Modern Nature haben ihre Fans nie verwöhnt. Seit 2019 entwerfen Jack Cooper und seine wechselnden Mitstreiter Sounds, die zwischen Jazz, Post-Rock, Folk und Ambient oszillieren. Mal meditativ, mal kryptisch, oft flüchtig.

No Fixed Point in Space“ (2023) war der bisherige Höhepunkt dieser Rastlosigkeit: wunderschön, ja, aber auch ein Album, das man eher studierte als hörte. Jetzt, zwei Jahre später, klingt Cooper nun so fokussiert wie nie: „The Heat Warps“ ist kein radikaler Neuanfang, sondern die lange überfällige Landung.

Der Grund: Aus dem losen Kollektiv ist endlich eine richtige Band geworden. Bassist Jeff Tobias und Drummer Jim Wallis sind geblieben, aber der eigentliche game changer ist Gitarristin Tara Cunningham. Ihr Zusammenspiel mit Cooper ist das Herz des Albums:

Zwei Gitarren, die keine Soli schreien, sondern miteinander flüstern. Man denkt an Talk Talks „Spirit Of Eden“, aber Modern Nature brauchen keine Katharsis. Sie setzen auf Understatement, nicht auf Explosion.

Auch textlich hat Cooper den Nebel gelichtet. Seine alten Themen sind noch da: Natur, Gemeinschaft, gesellschaftliche Brüche, aber diesmal klingen sie dringlicher, weniger verkopft.

„Pharoah“ zum Beispiel rollt mit Motorik-Groove an und stellt Machtverhältnisse infrage, Andrew Weatheralls Mantra im Rücken, dem legendären britischen DJ und Produzenten, der Post-Punk, Techno und Dub miteinander verschmolz: „Fail we may, sail we must.“

In “Radio” schleicht sich eine Slowcore-Melancholie à la Duster ein, während Cooper und Cunningham die brennende Erde und den Kapitalismus beklagen.

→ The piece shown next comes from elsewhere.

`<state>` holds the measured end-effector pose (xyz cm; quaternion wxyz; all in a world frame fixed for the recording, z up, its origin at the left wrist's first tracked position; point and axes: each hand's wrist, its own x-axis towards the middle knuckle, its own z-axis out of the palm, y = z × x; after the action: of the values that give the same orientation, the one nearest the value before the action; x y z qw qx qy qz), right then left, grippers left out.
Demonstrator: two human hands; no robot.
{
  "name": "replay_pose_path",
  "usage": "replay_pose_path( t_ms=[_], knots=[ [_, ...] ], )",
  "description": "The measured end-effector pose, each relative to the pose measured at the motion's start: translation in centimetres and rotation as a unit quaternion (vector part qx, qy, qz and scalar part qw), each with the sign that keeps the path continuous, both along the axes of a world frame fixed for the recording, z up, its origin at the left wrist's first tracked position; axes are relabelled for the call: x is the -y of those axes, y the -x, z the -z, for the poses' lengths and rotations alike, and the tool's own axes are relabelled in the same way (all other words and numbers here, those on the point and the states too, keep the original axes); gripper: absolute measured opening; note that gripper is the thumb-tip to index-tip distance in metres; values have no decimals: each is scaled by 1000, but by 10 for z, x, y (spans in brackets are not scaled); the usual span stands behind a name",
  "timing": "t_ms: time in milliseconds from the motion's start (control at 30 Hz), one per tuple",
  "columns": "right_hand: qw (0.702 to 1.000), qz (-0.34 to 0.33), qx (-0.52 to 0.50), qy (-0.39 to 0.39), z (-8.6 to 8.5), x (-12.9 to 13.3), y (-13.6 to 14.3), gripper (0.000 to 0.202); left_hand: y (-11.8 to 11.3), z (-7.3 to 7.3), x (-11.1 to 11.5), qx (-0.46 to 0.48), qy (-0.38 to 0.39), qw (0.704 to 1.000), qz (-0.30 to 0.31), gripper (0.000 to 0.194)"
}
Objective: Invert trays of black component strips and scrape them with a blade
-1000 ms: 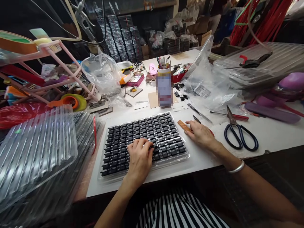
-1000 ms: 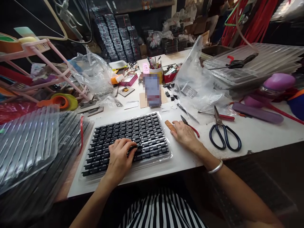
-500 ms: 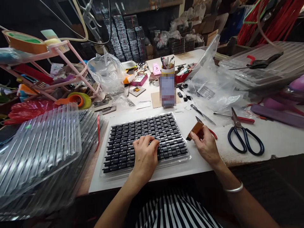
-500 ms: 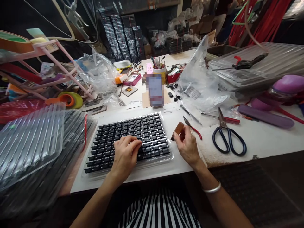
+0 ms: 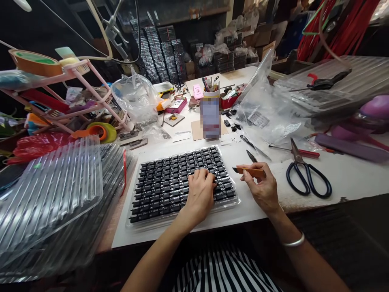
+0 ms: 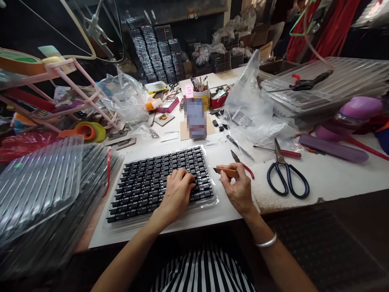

„Source“ verwandelt die von Fehlinformationen befeuerten britischen Unruhen von 2024 – Aufstände, die sich gegen Asylsuchende richteten – in eine fragile Hymne von seltener Zartheit.

Und „Totality“, das große Finale, hält die Sonnenfinsternis über New Mexico fest, als stünde die Zeit für einen Atemzug still.

Das Faszinierende an „The Heat Warps“ ist: Es wirkt zugleich offener und kompakter als alles zuvor. Modern Nature setzen auf klarere Songstrukturen, verlieren aber nichts von ihrer Tiefe.

Das Album fordert Aufmerksamkeit und gibt dafür reich zurück. Es ist Musik, die wächst, wenn man sie atmen lässt. In einer Welt, in der Kunst oft wie verzichtbarer Ballast behandelt wird, pocht „The Heat Warps“ auf das Gegenteil: Musik als gemeinschaftliches Erlebnis, als Gegenmodell zur Verrohung, als stiller Optimismus.

Jack Cooper hat seine Band gefunden und seine Stimme gleich dazu. Die neue Platte wirkt wie der logische Kulminationspunkt von Modern Natures bisherigem Schaffen: präzise, hypnotisch, erhaben. Man hört zu, und plötzlich ist alles klar.